### Records provided
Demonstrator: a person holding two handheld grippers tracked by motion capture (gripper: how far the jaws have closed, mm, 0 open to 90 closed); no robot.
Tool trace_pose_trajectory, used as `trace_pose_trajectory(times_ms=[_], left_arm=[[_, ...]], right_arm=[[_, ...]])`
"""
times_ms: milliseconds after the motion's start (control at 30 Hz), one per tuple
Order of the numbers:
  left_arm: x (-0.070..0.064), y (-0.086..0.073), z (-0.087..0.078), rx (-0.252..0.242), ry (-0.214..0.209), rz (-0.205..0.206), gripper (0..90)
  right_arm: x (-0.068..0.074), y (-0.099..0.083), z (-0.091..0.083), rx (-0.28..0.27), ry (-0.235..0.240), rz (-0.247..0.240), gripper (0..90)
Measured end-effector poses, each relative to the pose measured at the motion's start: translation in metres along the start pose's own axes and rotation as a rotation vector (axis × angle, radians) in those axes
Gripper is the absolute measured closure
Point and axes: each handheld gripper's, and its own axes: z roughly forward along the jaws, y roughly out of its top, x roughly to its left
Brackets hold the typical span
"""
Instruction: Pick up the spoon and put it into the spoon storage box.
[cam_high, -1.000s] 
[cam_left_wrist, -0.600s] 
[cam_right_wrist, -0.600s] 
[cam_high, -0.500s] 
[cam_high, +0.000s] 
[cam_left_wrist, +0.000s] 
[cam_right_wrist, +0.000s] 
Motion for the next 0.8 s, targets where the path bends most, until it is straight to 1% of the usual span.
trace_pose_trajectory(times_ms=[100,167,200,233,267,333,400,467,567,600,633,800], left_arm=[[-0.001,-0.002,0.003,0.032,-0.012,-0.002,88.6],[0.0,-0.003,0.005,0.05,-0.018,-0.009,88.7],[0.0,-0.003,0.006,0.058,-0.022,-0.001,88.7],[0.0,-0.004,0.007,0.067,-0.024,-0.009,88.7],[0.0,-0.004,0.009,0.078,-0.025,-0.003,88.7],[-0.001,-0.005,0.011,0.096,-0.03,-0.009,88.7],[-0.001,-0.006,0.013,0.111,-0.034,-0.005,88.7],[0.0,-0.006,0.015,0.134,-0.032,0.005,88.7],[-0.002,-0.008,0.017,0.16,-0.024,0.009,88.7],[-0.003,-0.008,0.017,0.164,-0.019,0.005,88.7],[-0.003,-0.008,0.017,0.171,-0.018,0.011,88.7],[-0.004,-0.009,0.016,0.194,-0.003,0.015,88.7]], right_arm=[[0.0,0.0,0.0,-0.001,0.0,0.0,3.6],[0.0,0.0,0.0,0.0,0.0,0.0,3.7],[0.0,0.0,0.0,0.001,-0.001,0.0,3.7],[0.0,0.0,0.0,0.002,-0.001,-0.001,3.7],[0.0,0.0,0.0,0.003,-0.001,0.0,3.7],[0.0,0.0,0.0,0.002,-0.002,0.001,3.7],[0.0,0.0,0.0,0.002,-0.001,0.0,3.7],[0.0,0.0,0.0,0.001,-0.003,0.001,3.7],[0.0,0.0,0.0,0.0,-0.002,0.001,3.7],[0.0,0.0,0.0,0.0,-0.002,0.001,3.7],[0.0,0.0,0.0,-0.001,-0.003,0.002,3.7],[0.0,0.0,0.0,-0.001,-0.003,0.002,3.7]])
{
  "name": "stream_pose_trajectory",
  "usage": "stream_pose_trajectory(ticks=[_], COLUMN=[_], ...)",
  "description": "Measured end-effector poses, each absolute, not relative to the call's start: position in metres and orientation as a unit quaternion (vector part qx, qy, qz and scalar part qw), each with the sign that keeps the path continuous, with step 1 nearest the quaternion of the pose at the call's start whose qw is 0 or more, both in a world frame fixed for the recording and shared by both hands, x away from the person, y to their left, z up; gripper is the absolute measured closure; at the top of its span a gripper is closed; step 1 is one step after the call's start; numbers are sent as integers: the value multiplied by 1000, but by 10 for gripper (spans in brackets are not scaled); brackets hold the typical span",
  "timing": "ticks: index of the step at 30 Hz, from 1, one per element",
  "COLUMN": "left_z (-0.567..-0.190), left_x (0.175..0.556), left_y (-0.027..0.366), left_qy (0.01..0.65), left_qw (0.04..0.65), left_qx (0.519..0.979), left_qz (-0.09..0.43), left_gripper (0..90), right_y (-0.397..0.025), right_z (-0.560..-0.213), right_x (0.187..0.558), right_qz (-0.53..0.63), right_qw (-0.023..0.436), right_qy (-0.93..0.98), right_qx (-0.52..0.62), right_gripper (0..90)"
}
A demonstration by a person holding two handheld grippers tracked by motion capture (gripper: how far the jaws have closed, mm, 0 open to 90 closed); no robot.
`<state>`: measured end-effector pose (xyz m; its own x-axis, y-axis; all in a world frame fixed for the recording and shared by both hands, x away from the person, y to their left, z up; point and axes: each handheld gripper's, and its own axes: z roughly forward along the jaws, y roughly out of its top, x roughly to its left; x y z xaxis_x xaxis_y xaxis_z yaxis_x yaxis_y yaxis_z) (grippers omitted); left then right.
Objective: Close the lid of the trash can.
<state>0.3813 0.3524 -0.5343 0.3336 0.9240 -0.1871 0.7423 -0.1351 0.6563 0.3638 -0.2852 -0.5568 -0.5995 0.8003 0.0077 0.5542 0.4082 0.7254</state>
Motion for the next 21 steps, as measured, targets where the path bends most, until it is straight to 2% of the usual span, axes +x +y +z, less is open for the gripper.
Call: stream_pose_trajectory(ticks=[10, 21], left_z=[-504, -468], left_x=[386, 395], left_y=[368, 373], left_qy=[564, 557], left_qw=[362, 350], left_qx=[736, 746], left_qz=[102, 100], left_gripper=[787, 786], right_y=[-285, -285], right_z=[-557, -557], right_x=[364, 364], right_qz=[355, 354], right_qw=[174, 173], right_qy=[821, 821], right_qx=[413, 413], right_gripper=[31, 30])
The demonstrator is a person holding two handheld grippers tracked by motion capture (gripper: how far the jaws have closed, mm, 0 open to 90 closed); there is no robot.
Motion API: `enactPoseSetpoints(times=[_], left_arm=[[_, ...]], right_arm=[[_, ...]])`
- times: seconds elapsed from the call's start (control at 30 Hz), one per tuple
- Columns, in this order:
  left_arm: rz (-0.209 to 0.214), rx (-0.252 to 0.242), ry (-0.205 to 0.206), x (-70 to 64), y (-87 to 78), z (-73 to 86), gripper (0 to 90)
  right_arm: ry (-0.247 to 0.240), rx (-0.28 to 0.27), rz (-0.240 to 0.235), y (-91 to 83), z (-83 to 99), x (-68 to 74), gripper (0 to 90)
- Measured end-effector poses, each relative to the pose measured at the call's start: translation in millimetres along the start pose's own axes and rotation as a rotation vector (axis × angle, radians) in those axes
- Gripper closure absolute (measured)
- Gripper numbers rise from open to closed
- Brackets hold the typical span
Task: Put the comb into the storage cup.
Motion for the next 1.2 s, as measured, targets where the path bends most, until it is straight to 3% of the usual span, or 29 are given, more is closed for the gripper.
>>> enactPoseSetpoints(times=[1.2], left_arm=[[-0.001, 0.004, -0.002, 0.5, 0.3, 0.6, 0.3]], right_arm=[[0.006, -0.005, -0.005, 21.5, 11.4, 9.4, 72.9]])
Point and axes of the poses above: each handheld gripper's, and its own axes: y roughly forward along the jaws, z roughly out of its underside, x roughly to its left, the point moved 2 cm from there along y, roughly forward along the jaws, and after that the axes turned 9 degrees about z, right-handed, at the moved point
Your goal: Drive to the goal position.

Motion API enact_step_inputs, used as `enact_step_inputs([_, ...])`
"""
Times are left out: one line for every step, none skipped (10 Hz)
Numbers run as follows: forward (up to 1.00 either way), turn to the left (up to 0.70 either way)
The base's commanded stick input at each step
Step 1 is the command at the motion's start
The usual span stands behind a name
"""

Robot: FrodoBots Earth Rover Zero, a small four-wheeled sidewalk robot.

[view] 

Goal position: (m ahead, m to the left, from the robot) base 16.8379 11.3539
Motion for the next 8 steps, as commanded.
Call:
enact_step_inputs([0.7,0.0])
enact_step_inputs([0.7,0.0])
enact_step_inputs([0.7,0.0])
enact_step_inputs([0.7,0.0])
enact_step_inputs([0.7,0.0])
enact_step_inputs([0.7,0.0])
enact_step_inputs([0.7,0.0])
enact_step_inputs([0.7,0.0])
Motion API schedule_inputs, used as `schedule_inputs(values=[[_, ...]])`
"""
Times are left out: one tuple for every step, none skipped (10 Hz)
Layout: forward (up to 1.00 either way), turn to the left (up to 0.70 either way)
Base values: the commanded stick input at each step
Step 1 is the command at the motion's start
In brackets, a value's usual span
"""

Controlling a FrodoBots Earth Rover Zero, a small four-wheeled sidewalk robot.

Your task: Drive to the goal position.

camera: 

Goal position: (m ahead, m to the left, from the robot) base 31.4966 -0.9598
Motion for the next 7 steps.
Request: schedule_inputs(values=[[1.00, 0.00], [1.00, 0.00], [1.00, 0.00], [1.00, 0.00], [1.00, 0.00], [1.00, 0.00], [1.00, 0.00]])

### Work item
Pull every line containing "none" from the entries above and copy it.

### Output of the task
Times are left out: one line for every step, none skipped (10 Hz)
Times are left out: one tuple for every step, none skipped (10 Hz)

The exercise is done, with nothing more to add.